Fuente: Marketscreener
La economía mundial ha entrado en un superciclo de gasto en inversión (capex), impulsado por el auge de las inversiones en centros de datos, sistemas energéticos y otras infraestructuras estratégicas, lo que genera una demanda creciente en el sector de seguros para empresas. Según las estimaciones del Instituto Swiss Re, los centros de datos dedicados a la IA y las infraestructuras de energías renovables podrían generar por sí solos unos 200.000 millones USD en primas entre 2026 y 2030.
Paralelamente, este auge de las inversiones conlleva riesgos mayores y más concentrados, ya que los activos se agrupan cada vez más en las mismas zonas geográficas y dependen de infraestructuras y redes comunes.
El informe Sigma del Instituto Swiss Re (titulado 'Time to build: Expanding the frontier of insurability for the capex super-cycle') identifica cuatro factores estructurales de acumulación de riesgos: activos individuales de un tamaño cada vez mayor, su concentración geográfica, las dependencias dentro de las cadenas de suministro y el uso compartido de redes físicas y digitales.
Estos factores pueden reforzarse mutuamente, de modo que un solo evento disruptivo puede afectar simultáneamente a varios asegurados, sectores de actividad y ramos de seguro.
Según el Instituto Swiss Re, la principal limitación no reside en la disponibilidad de capital de seguros, sino en la capacidad para desplegarlo con confianza ante exposiciones cada vez más complejas. La falta de perspectiva histórica sobre la explotación de estas grandes infraestructuras puede dificultar la evaluación de la frecuencia y la gravedad de los siniestros, mientras que la acumulación de riesgos y el potencial de pérdidas extremas complican la diversificación y el despliegue de capacidades.

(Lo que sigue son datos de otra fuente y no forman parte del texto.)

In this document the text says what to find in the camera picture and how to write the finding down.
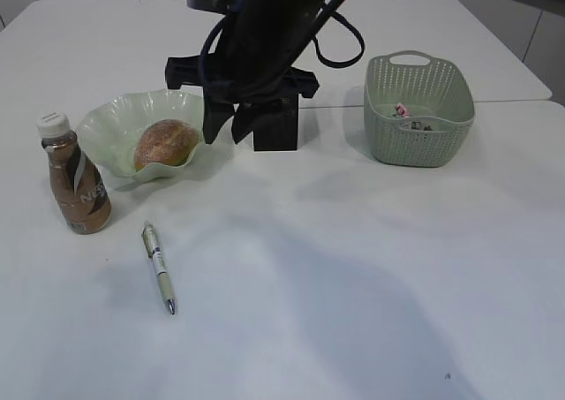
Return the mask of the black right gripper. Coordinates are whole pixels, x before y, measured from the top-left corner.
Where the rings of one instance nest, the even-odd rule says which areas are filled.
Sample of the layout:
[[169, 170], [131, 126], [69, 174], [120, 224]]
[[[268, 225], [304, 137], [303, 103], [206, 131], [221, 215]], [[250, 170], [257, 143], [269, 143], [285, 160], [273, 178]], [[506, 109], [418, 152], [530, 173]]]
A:
[[[215, 141], [234, 114], [231, 135], [235, 144], [275, 122], [282, 111], [280, 99], [240, 102], [275, 91], [319, 30], [318, 18], [328, 17], [324, 2], [243, 0], [236, 11], [220, 14], [222, 20], [198, 55], [168, 59], [165, 81], [169, 89], [202, 87], [220, 101], [204, 100], [202, 132], [207, 144]], [[236, 113], [230, 103], [240, 103]]]

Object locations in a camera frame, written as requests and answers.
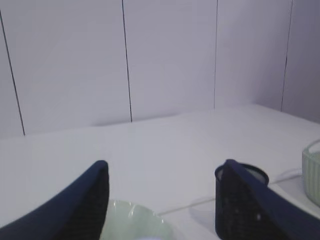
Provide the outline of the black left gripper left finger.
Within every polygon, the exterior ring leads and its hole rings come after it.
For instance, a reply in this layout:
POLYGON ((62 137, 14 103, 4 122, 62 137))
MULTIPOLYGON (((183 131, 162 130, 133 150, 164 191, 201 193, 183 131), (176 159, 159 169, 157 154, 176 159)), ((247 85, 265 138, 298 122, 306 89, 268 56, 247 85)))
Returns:
POLYGON ((53 198, 1 227, 2 240, 98 240, 110 198, 109 166, 96 161, 53 198))

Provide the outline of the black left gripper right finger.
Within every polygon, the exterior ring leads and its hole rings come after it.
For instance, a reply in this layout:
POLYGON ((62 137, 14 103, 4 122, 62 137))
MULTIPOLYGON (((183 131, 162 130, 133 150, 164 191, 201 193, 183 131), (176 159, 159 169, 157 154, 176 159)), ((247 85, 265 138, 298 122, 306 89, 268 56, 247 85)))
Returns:
POLYGON ((320 238, 318 218, 282 198, 235 160, 228 159, 225 163, 245 182, 258 205, 270 221, 288 236, 288 240, 318 240, 320 238))

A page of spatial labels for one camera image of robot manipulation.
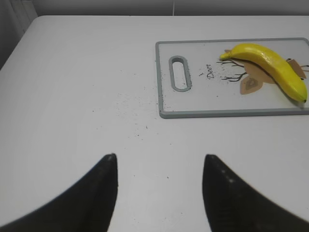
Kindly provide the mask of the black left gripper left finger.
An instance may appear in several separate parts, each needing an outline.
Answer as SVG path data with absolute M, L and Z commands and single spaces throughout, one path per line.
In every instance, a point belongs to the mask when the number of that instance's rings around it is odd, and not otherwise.
M 2 232 L 106 232 L 118 193 L 115 154 L 108 154 L 65 192 L 1 226 Z

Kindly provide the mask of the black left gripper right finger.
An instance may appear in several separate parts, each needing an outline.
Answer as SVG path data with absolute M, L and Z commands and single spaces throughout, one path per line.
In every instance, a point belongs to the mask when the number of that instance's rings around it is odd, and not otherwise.
M 218 156 L 205 156 L 202 195 L 213 232 L 307 232 L 309 223 L 248 185 Z

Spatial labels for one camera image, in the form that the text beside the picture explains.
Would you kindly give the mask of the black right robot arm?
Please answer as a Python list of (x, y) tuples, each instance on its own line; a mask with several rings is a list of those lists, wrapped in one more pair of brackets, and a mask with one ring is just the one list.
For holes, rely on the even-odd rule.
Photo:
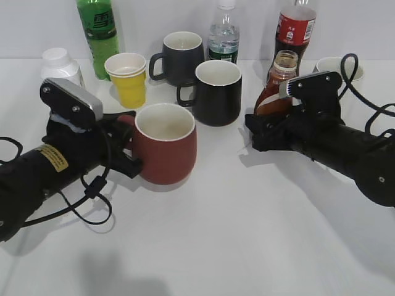
[(372, 202), (394, 206), (394, 136), (374, 136), (342, 119), (295, 107), (287, 114), (247, 114), (252, 146), (260, 152), (298, 152), (348, 178)]

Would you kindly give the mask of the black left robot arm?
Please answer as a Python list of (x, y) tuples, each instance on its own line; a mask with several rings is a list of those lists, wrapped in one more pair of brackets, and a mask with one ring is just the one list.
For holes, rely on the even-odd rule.
[[(8, 241), (21, 228), (57, 218), (79, 207), (87, 199), (101, 197), (110, 170), (134, 178), (142, 170), (142, 161), (133, 160), (124, 150), (131, 144), (134, 111), (106, 114), (83, 133), (50, 120), (43, 144), (27, 153), (18, 153), (9, 162), (1, 162), (1, 240)], [(43, 202), (97, 166), (101, 176), (84, 182), (83, 198), (48, 216), (29, 220)]]

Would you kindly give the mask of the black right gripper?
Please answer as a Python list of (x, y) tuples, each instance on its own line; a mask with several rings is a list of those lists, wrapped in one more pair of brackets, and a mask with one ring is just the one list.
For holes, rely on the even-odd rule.
[(301, 106), (294, 106), (289, 113), (270, 115), (245, 114), (245, 125), (250, 131), (252, 147), (258, 151), (291, 150), (298, 142), (308, 142), (325, 130), (344, 125), (339, 117), (324, 113), (308, 114)]

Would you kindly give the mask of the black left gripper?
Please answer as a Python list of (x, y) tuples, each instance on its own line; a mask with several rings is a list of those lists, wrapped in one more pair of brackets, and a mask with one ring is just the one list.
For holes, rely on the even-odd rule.
[(132, 158), (130, 149), (127, 149), (135, 117), (134, 110), (105, 113), (94, 127), (84, 133), (74, 133), (69, 127), (49, 119), (43, 142), (61, 151), (79, 172), (103, 165), (106, 166), (106, 175), (114, 170), (135, 178), (143, 169), (142, 160)]

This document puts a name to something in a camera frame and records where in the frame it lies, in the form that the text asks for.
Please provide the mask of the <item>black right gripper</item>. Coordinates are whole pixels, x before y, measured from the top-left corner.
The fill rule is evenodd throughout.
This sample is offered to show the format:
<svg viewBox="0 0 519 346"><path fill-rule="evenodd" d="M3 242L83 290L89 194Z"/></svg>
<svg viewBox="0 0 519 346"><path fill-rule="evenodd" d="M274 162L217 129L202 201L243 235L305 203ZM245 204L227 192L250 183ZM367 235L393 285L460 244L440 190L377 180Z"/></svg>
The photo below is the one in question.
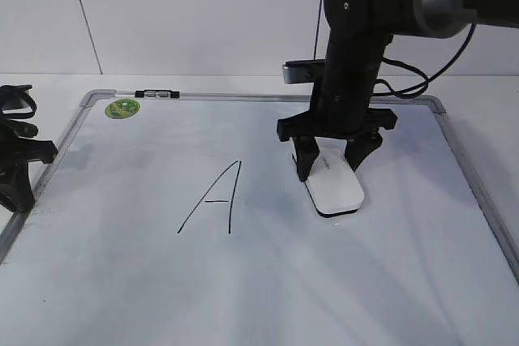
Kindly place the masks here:
<svg viewBox="0 0 519 346"><path fill-rule="evenodd" d="M293 138L298 179L305 182L320 154L314 137L348 139L344 157L353 171L383 142L378 129L392 130L391 109L369 107L377 66L330 66L313 83L309 109L277 121L280 141Z"/></svg>

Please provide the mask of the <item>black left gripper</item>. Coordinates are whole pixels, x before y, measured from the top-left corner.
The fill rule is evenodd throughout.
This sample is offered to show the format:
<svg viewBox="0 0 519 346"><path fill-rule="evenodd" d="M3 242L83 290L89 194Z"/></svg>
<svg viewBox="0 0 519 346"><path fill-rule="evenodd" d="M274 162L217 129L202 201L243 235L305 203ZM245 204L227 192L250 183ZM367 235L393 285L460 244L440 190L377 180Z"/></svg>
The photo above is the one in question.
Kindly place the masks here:
<svg viewBox="0 0 519 346"><path fill-rule="evenodd" d="M1 118L1 205L9 211L30 211L35 198L28 174L28 163L51 164L57 148L51 140L33 139L36 126Z"/></svg>

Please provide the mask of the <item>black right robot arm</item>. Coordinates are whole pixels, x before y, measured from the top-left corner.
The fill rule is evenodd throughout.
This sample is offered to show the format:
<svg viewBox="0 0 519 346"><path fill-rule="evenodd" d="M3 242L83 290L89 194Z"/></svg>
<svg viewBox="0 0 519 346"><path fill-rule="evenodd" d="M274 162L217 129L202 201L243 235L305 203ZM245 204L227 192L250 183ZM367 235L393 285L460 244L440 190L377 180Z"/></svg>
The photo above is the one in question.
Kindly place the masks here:
<svg viewBox="0 0 519 346"><path fill-rule="evenodd" d="M397 122L370 101L384 51L395 36L446 39L463 28L516 28L518 0L324 0L330 28L325 57L287 62L287 84L311 83L309 109L277 123L282 142L294 145L298 178L306 181L320 150L317 139L343 139L356 169L383 142L381 130Z"/></svg>

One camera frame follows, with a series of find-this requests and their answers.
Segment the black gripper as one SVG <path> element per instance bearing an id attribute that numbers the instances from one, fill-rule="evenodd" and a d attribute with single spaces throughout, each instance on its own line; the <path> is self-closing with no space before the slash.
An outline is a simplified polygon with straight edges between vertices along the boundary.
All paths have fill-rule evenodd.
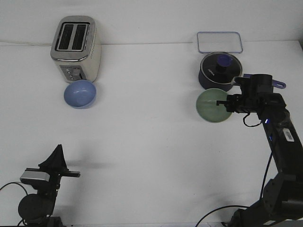
<path id="1" fill-rule="evenodd" d="M 42 163 L 38 165 L 40 168 L 44 169 L 61 169 L 62 172 L 50 171 L 50 170 L 40 170 L 36 168 L 27 168 L 29 171 L 46 172 L 50 176 L 60 176 L 60 177 L 80 177 L 80 172 L 69 171 L 63 153 L 63 147 L 61 144 L 57 145 L 51 155 Z"/>
<path id="2" fill-rule="evenodd" d="M 216 101 L 216 105 L 226 105 L 226 111 L 232 113 L 255 113 L 261 106 L 258 104 L 259 97 L 264 93 L 273 93 L 272 75 L 269 74 L 235 77 L 232 84 L 240 87 L 241 94 L 228 95 L 226 101 Z"/>

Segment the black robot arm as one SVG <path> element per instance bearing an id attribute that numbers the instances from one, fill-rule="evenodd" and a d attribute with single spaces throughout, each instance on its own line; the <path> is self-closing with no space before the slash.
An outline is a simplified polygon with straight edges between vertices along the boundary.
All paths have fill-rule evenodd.
<path id="1" fill-rule="evenodd" d="M 271 227 L 287 219 L 303 217 L 303 146 L 272 76 L 253 74 L 235 77 L 241 94 L 228 95 L 223 104 L 231 113 L 256 113 L 263 125 L 277 175 L 263 183 L 260 198 L 246 209 L 234 212 L 229 227 Z"/>
<path id="2" fill-rule="evenodd" d="M 26 195 L 18 205 L 18 213 L 26 227 L 62 227 L 62 219 L 53 216 L 62 177 L 80 177 L 79 171 L 67 168 L 62 145 L 59 144 L 38 168 L 26 168 L 20 182 L 36 193 Z"/>

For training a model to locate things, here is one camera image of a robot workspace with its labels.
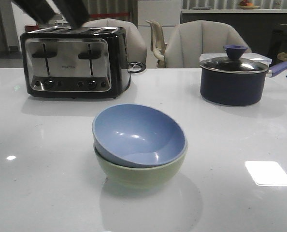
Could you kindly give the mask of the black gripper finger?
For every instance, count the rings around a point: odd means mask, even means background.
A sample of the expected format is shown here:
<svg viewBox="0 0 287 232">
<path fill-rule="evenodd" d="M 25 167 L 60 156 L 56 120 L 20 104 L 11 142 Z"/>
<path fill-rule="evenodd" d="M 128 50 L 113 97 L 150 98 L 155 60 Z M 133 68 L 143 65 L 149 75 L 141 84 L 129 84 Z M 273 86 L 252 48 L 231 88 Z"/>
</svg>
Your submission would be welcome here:
<svg viewBox="0 0 287 232">
<path fill-rule="evenodd" d="M 46 0 L 13 0 L 13 3 L 40 24 L 47 24 L 55 16 Z"/>
<path fill-rule="evenodd" d="M 81 27 L 88 19 L 89 13 L 82 0 L 53 0 L 71 27 Z"/>
</svg>

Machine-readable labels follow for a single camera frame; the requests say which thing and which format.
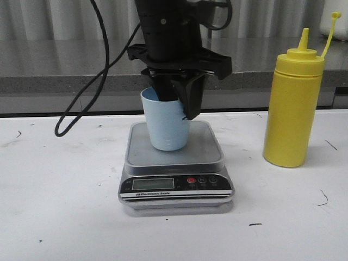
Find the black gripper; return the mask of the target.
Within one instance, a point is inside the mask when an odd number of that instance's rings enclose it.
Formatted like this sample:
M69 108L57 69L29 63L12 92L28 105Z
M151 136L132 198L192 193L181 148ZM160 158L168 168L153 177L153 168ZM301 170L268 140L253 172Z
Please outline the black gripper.
M201 112L204 92L205 73L215 75L219 80L232 73L231 57L220 55L206 48L198 48L183 58L171 58L166 61L156 61L148 53L145 44L135 44L127 49L130 60L139 59L145 63L152 76L154 88L159 101L180 100L183 113L187 120L193 120Z

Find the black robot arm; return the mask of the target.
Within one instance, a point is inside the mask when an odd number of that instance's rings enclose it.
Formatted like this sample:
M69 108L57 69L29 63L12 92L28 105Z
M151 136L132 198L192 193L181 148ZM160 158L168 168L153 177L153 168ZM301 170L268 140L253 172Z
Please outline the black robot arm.
M127 49L130 60L146 64L147 77L158 100L179 100L184 118L201 112L207 75L219 80L232 72L232 60L202 46L200 26L225 29L232 19L230 1L136 1L144 44Z

La fase de explotación constituye la próxima frontera en materia de asegurabilidad. Si bien los riesgos ligados a la construcción están relativamente bien controlados, la puesta en servicio de equipos de gran valor aumenta la exposición a daños materiales, pérdidas de explotación, pérdidas de beneficios por siniestros en proveedores o clientes, así como a riesgos de responsabilidad civil. En algunos casos, las pérdidas financieras resultantes de una interrupción de la actividad pueden superar a los propios daños materiales.
Los mercados de seguros han demostrado en repetidas ocasiones su capacidad para adaptarse a los riesgos emergentes, desde el nuclear hasta el cibernético. Ante unas infraestructuras que hoy son más amplias y están más interconectadas, resulta esencial comprender cómo pueden acumularse los riesgos. Una suscripción basada en una sólida experiencia en ingeniería, asociada a una mejor modelización y a una gestión reforzada de las acumulaciones de riesgos, permite entender mejor los riesgos subyacentes.
La repartición de estos riesgos entre aseguradoras, reaseguradoras y mercados de capitales permite distribuir las grandes exposiciones entre varios balances, contribuyendo así a mantener la asegurabilidad de los grandes proyectos de infraestructuras y a respaldar las inversiones que sustentarán el crecimiento económico futuro.